マイケルジャクソンのhuman nature は、そうした友人とのやり取りの中で知った曲で、詳しいいきさつは忘れてしまいましたが、涙が止まらなかったほど感激した歌でした。歌詞カードがなかったので、必死で聴きとり、聴きとれない部分は、語学堪能な、当時上京してきていた弟にも頼んで、9割がた。それを一生懸命意訳して日本語の歌詞にした。

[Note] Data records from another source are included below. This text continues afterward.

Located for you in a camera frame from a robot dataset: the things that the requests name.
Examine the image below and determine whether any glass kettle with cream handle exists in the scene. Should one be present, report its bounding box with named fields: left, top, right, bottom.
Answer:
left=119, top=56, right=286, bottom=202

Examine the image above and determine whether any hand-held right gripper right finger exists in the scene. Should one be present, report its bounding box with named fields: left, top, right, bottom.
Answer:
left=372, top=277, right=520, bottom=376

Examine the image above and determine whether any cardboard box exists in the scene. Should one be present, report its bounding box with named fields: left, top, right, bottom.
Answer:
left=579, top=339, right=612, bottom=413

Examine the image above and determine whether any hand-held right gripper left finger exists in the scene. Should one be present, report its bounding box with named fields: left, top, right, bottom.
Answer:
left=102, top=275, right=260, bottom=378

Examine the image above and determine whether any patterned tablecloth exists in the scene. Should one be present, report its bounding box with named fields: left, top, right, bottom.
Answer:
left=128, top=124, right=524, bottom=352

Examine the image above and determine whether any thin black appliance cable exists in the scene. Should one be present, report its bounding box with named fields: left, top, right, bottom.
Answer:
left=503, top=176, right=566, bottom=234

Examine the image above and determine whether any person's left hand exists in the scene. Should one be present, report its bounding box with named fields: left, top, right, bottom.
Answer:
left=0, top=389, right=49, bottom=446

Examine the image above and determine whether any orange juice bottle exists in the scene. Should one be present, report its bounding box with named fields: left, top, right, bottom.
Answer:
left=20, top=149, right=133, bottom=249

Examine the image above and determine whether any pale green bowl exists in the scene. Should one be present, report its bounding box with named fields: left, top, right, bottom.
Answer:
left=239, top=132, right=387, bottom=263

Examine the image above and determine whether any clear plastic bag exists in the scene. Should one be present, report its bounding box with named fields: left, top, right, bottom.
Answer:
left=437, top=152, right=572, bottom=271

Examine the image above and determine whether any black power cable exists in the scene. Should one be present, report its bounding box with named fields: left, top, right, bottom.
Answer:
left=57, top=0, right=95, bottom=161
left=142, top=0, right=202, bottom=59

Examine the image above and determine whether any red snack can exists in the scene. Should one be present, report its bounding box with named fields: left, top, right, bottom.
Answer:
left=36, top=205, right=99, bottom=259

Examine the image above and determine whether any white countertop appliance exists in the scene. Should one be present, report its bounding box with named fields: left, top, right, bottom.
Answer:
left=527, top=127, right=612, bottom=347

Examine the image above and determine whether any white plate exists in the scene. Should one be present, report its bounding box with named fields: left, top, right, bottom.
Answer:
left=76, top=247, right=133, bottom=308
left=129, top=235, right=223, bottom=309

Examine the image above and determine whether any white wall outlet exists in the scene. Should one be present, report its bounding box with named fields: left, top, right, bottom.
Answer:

ピアノはいろいろ弾いていたけど、弾き語りを練習し始めたばかりだった自分は、人前で歌うなんてもってのほかだったのですが、あるブルースバンドライブの合間でボーカルが休憩している合間、急に一曲歌うことになってしまい、心臓がおえって喉から飛び出てくるかと思う位緊張するなか、たった一曲の持ち曲を披露したのでした。
初めてのライブでの弾き語り。それがhuman natureだったんす。
フイルムの中で、human natureは、何回も出てきました。マイケルジャクソンは、天国と通じてるみたいに歌っていました。もういない。
「愛なんだ。」と、スタッフとのやりとりで何度も繰り返す。
愛なんて、私にはなじみがない。キリスト教にも神は愛とかでてくるけど、距離感があってうなづけない自分だったけど、映画を見て帰ってきて眠り、朝お風呂を掃除していたら、ふと気付いた。
愛っていうのは、創造するってことなんじゃないかって。
ものでも、音でも。命を創造すると考えれば、男女の愛も受け入れられる。たとえ男女の愛とか家族の愛とかが信じられなくても、命が命として生まれること自体が神に創造された証だと思ったら、生きていること自体がすでに愛されているということだ。生きていることはかけがえがなく、すばらしいのだと、この年になって、ようやくさざ波のような感情が湧いてきたのでした。
マイケルの愛は、命をかけて映像になって、世界中に波及しているのかもしれないですね。
ちなみに今度7日からは「moon walker」という別の映画が三週間限定で上映されるそうです。今回の「THIS IS IT」の半券を持っていくと、割引で観賞できるそうです。